= PROBLEM REQUIREMENTS =
The output is the lines below from the one with "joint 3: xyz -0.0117" through the one with "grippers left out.", both included, printed exactly and with no other line.
---*---
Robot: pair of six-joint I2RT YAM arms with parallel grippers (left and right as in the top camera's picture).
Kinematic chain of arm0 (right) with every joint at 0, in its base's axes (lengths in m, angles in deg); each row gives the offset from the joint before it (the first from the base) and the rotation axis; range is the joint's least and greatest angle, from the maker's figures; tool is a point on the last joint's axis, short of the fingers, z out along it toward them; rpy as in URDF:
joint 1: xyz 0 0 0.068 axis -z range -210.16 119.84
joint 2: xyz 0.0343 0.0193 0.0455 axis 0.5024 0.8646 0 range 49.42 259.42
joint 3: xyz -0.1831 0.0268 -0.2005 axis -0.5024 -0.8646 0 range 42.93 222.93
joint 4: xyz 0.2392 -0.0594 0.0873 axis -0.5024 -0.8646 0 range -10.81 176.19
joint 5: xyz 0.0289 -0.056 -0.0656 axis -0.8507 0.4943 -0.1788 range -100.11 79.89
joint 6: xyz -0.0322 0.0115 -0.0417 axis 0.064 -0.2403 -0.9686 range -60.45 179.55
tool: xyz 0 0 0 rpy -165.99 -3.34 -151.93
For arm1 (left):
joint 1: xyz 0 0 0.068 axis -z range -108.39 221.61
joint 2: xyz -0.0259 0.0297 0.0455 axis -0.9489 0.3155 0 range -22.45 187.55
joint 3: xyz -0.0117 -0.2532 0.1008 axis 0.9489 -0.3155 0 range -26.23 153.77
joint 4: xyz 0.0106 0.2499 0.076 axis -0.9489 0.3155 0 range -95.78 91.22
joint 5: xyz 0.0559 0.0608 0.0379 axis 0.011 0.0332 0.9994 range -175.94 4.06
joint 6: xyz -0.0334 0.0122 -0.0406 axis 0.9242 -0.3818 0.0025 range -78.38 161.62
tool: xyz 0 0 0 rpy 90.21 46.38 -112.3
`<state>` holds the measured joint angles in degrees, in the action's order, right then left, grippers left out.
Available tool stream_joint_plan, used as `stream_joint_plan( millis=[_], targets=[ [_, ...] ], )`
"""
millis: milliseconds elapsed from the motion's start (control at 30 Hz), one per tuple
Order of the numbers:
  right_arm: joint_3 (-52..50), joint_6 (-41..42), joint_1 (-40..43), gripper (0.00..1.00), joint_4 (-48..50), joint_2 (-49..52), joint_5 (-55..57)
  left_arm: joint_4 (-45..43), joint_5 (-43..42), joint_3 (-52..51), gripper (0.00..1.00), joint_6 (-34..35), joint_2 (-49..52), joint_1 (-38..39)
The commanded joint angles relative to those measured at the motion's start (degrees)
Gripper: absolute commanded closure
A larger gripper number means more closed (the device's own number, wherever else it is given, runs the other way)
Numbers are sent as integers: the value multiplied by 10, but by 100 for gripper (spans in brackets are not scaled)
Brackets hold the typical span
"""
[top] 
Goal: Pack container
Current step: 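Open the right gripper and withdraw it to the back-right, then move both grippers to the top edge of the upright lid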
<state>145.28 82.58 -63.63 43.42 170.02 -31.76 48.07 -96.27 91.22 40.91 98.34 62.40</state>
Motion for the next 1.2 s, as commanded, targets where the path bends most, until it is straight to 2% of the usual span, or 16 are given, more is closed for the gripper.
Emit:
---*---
= TASK ANSWER =
joint 3: xyz -0.0117 -0.2532 0.1008 axis 0.9489 -0.3155 0 range -26.23 153.77
joint 4: xyz 0.0106 0.2499 0.076 axis -0.9489 0.3155 0 range -95.78 91.22
joint 5: xyz 0.0559 0.0608 0.0379 axis 0.011 0.0332 0.9994 range -175.94 4.06
joint 6: xyz -0.0334 0.0122 -0.0406 axis 0.9242 -0.3818 0.0025 range -78.38 161.62
tool: xyz 0 0 0 rpy 90.21 46.38 -112.3
`<state>` holds the measured joint angles in degrees, in the action's order, right then left, grippers left out.

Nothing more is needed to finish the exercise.